What’s presented here is the images in close-up detail on roughly half of the pages, on a large number of othersvivide colour photographs of the work in situ and the artists in action, and a couple of essays.

If I’ve one criticism, one frustration with this book, it is that we don’t hear from the women artists themselves. The essays are by Madan Meena, a man from the tribe, and Gita Wolf. And they feel very much like the commentary of outsiders, worthy enough as they are, but wrapped in an intellectual tradition wholly foreign to that of the artists. Perhaps what the women would say about their art would sound to our ears very simple – and almost certainly self-deprecating – but I’d like to have heard it.

Nonetheless, on balance this is a very fine, worthwhile book, and I’m pleased that the names of the artists have at least been recorded where possible.

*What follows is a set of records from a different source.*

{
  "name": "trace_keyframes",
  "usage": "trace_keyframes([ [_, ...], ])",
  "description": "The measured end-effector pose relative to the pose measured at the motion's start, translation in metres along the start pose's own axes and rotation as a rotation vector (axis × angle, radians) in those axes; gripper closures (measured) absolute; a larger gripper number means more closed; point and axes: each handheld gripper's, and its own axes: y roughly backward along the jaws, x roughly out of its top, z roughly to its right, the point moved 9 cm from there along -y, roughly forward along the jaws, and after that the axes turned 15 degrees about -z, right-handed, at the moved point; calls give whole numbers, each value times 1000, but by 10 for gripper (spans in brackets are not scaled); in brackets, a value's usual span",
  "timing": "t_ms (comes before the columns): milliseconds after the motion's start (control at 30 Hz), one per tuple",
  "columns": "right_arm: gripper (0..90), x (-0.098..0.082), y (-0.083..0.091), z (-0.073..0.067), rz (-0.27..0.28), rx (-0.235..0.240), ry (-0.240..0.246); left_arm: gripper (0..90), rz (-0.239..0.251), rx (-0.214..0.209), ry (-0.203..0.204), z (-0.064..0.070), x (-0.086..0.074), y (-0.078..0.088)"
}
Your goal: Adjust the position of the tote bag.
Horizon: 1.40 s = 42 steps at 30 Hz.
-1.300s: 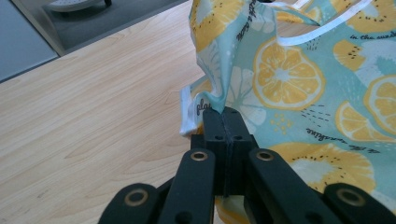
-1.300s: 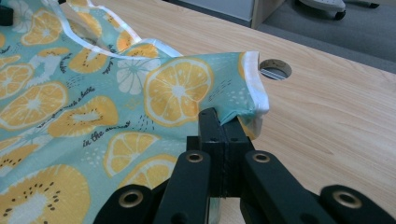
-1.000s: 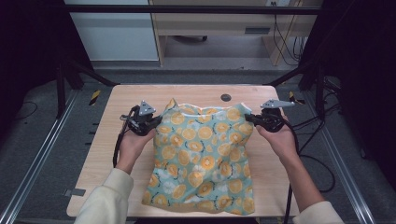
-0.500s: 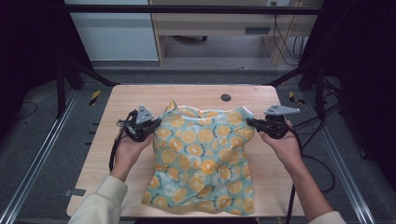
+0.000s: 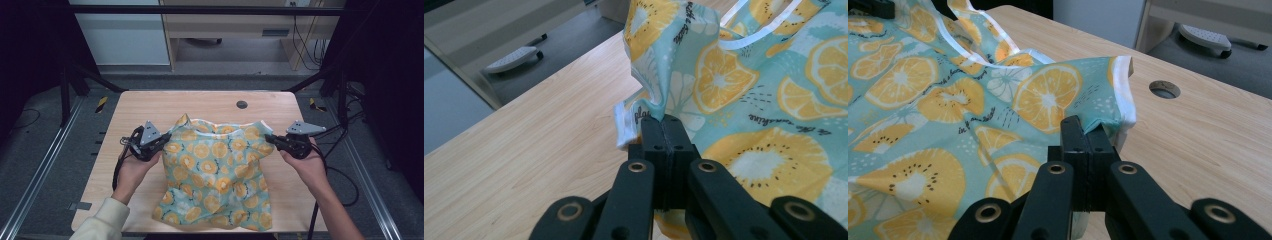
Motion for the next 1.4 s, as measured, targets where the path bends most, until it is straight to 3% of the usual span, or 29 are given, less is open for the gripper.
trace_keyframes([
  [200,900,-7,9,-11,11,8,20,900,15,-4,-33,10,-7,11],
  [667,900,-19,29,-33,42,29,51,900,84,-26,-25,25,-18,35],
  [1000,900,-41,36,-53,19,48,76,900,57,-64,-36,49,-44,41],
  [1300,900,-39,36,-50,5,39,77,900,61,-60,-22,43,-33,43],
  [1400,900,-31,40,-45,21,37,67,900,83,-76,11,39,-27,45],
])
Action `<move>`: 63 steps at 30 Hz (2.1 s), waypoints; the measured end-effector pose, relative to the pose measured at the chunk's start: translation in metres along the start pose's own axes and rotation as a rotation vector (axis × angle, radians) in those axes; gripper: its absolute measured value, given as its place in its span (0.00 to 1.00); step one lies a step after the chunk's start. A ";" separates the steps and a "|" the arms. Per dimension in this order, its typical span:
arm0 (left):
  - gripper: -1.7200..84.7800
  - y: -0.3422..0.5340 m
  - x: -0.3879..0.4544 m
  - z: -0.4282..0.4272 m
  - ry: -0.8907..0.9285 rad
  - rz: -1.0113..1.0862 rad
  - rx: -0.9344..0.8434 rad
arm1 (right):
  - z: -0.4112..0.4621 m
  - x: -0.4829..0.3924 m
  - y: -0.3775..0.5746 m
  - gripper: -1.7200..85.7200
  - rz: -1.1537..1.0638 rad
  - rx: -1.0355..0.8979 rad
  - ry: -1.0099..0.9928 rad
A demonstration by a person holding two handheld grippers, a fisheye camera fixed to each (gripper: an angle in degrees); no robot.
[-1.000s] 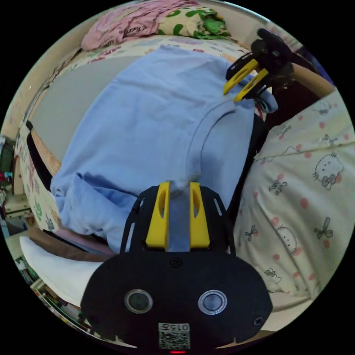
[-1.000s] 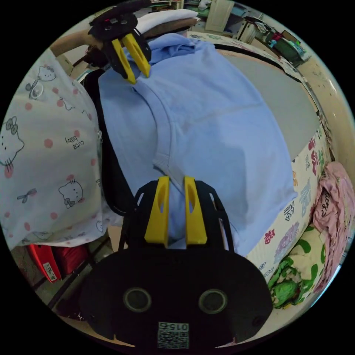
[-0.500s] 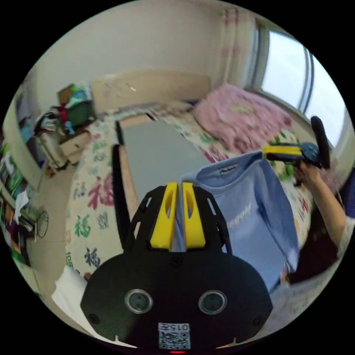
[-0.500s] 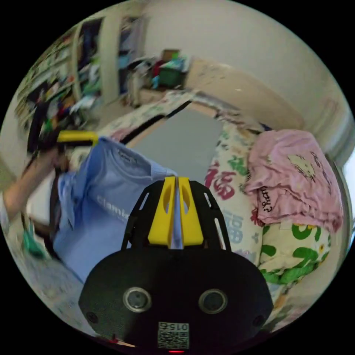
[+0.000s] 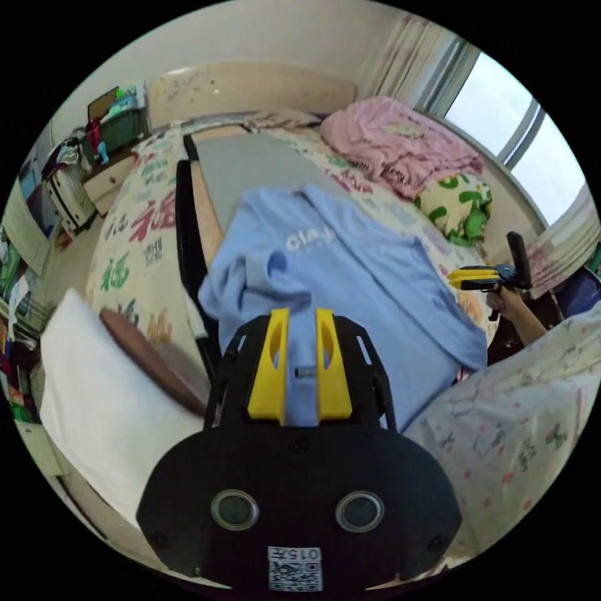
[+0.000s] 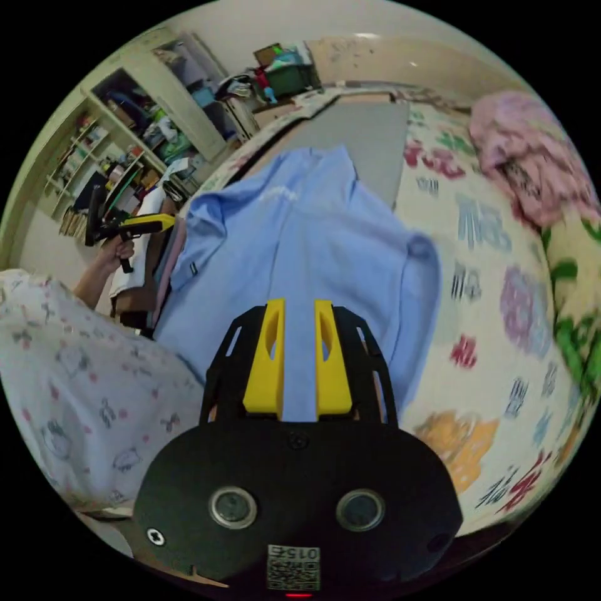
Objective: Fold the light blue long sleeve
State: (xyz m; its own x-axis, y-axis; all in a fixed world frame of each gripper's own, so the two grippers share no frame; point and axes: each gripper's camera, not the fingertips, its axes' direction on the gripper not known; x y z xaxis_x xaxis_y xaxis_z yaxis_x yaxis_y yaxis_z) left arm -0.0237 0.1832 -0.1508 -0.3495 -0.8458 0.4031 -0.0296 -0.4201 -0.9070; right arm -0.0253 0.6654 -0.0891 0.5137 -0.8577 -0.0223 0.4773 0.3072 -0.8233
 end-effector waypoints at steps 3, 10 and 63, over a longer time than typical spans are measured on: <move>0.11 0.030 0.022 0.006 0.023 0.007 -0.080 | -0.002 -0.003 0.046 0.11 0.051 -0.015 0.027; 0.13 0.041 0.059 0.073 -0.156 0.107 -0.333 | 0.002 -0.014 0.082 0.14 0.007 -0.107 0.048; 0.07 0.120 0.165 0.099 0.085 0.303 -0.177 | -0.043 -0.134 0.218 0.09 -0.132 0.151 0.608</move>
State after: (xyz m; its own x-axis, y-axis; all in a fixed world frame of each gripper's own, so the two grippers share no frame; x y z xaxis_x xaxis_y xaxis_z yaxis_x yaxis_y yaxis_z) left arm 0.0074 -0.0394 -0.1807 -0.4435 -0.8898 0.1074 -0.0717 -0.0842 -0.9939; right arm -0.0206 0.8298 -0.2896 -0.0318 -0.9593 -0.2806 0.6270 0.1995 -0.7530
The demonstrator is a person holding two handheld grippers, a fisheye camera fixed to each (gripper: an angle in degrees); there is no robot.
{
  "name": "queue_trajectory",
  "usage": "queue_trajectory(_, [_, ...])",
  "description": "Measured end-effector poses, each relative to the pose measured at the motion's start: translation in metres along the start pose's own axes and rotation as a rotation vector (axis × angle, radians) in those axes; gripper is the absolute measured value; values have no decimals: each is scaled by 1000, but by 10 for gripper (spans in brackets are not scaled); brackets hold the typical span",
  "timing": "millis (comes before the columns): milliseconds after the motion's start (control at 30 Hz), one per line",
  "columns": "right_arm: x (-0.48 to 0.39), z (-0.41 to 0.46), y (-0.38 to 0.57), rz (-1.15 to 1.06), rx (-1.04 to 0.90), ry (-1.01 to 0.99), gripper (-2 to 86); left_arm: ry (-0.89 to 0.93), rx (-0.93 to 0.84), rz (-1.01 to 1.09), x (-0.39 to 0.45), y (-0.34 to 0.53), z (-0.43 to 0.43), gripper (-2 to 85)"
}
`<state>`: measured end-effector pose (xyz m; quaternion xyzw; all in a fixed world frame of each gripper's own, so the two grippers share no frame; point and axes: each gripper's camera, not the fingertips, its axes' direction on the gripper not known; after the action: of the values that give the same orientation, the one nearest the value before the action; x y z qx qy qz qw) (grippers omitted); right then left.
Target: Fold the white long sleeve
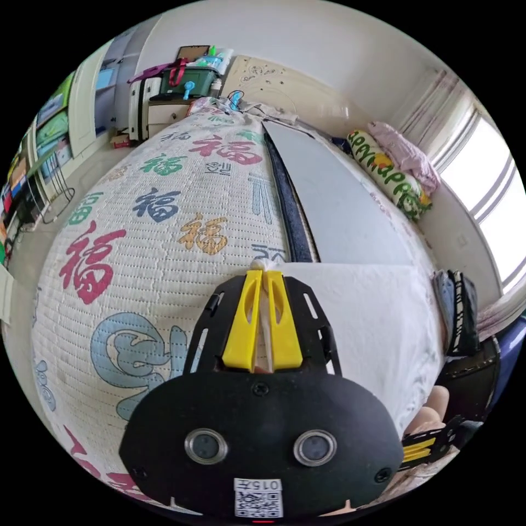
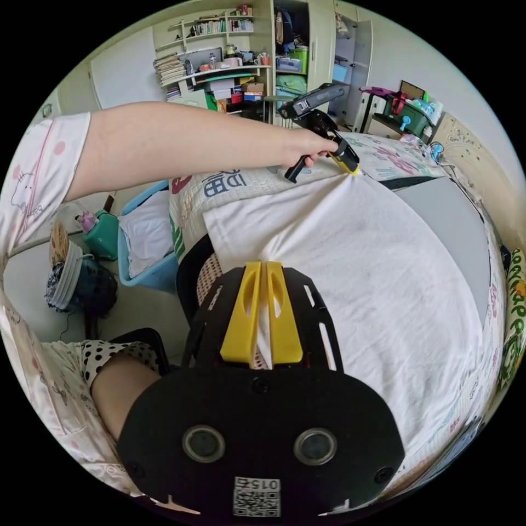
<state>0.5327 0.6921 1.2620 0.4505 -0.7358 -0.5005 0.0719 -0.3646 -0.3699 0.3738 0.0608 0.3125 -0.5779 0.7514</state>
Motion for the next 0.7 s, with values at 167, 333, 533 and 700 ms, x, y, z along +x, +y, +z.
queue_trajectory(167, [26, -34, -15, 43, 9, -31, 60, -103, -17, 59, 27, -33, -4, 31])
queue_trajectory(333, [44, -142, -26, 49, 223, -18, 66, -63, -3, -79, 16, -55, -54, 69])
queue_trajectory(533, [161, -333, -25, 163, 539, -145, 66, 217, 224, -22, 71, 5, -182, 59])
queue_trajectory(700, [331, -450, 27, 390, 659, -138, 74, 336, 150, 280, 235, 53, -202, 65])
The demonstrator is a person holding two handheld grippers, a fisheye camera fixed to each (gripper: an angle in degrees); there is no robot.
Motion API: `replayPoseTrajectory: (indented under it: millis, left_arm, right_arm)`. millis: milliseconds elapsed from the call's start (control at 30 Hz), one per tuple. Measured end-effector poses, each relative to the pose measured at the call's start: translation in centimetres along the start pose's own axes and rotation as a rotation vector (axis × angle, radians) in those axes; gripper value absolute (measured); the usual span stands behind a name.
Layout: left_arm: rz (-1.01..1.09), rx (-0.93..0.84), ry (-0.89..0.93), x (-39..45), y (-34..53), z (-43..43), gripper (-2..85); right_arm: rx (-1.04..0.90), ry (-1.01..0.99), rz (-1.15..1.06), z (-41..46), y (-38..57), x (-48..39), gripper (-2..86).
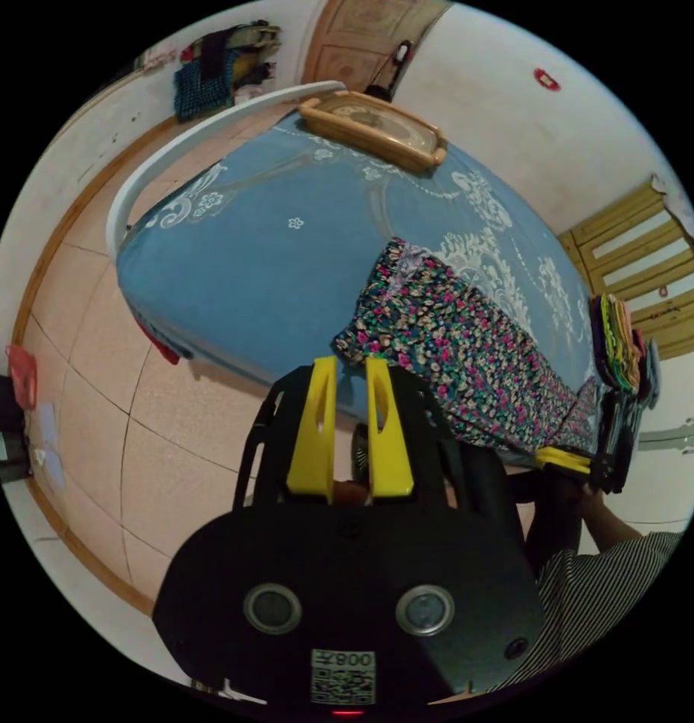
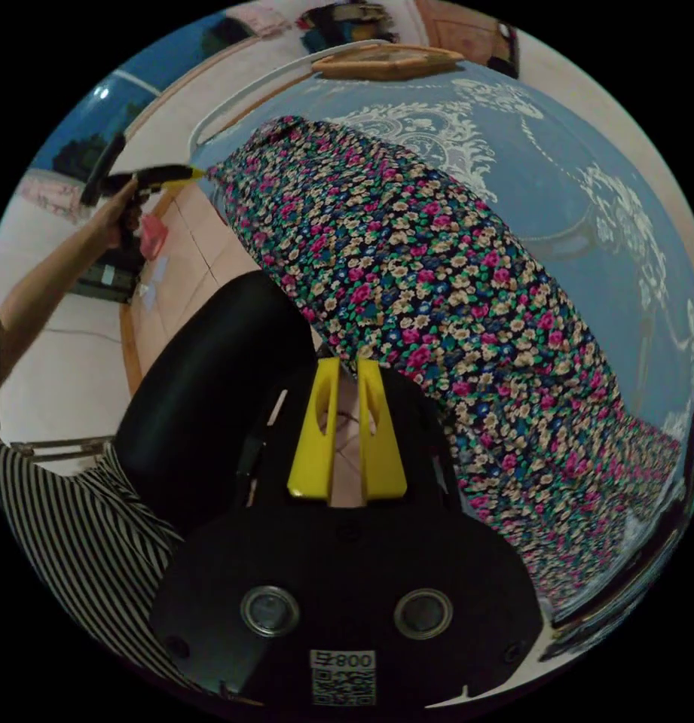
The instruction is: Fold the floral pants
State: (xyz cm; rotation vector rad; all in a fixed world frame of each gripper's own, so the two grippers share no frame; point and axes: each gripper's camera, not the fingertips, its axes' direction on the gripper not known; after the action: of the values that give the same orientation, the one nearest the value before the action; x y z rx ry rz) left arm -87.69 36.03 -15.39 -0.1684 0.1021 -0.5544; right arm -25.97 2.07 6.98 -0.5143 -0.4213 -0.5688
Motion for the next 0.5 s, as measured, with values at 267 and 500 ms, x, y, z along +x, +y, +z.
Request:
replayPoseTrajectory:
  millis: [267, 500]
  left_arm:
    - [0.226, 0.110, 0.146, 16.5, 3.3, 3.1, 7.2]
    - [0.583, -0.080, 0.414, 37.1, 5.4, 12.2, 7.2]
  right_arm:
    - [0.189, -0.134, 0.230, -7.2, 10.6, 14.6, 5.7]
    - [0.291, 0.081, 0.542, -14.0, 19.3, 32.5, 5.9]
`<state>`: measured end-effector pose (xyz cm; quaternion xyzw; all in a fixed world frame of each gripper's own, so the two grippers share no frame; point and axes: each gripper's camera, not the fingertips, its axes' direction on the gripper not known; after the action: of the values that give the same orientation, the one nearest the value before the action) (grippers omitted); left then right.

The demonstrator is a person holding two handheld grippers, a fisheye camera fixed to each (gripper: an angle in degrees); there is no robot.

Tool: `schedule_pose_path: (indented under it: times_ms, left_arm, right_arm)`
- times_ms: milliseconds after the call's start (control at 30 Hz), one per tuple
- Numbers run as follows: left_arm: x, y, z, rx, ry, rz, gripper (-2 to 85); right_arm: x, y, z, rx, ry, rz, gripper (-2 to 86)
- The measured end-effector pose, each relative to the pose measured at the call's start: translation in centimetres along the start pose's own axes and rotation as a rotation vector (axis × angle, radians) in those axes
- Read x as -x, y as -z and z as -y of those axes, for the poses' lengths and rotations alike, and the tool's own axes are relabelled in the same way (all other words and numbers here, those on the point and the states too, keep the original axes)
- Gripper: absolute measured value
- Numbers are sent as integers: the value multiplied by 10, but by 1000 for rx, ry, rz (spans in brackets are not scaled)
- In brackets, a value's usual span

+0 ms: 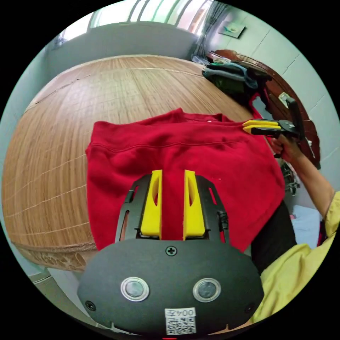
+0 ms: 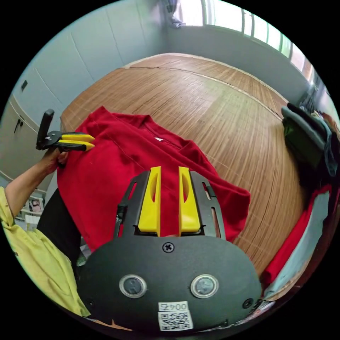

In the age of the eBook, Tara is offering something very different – the “art” pages of this book are hand screen-printed, the binding and stitching completed by hand, and the whole created from handmade paper, (“made from a ixture of cotton cloth waste and tree bark, rice husk or grass”). In the hand (and even in its smell), it feels different, and special.

It seems perfectly suited to this text, but browsing through the catalogue of this surprising publishing company, it is clear that they aren’t simply concerned with “matching” topics. Other books present the work of early 20th-century German poets and contemporary Western philosophers – truly worth exploring.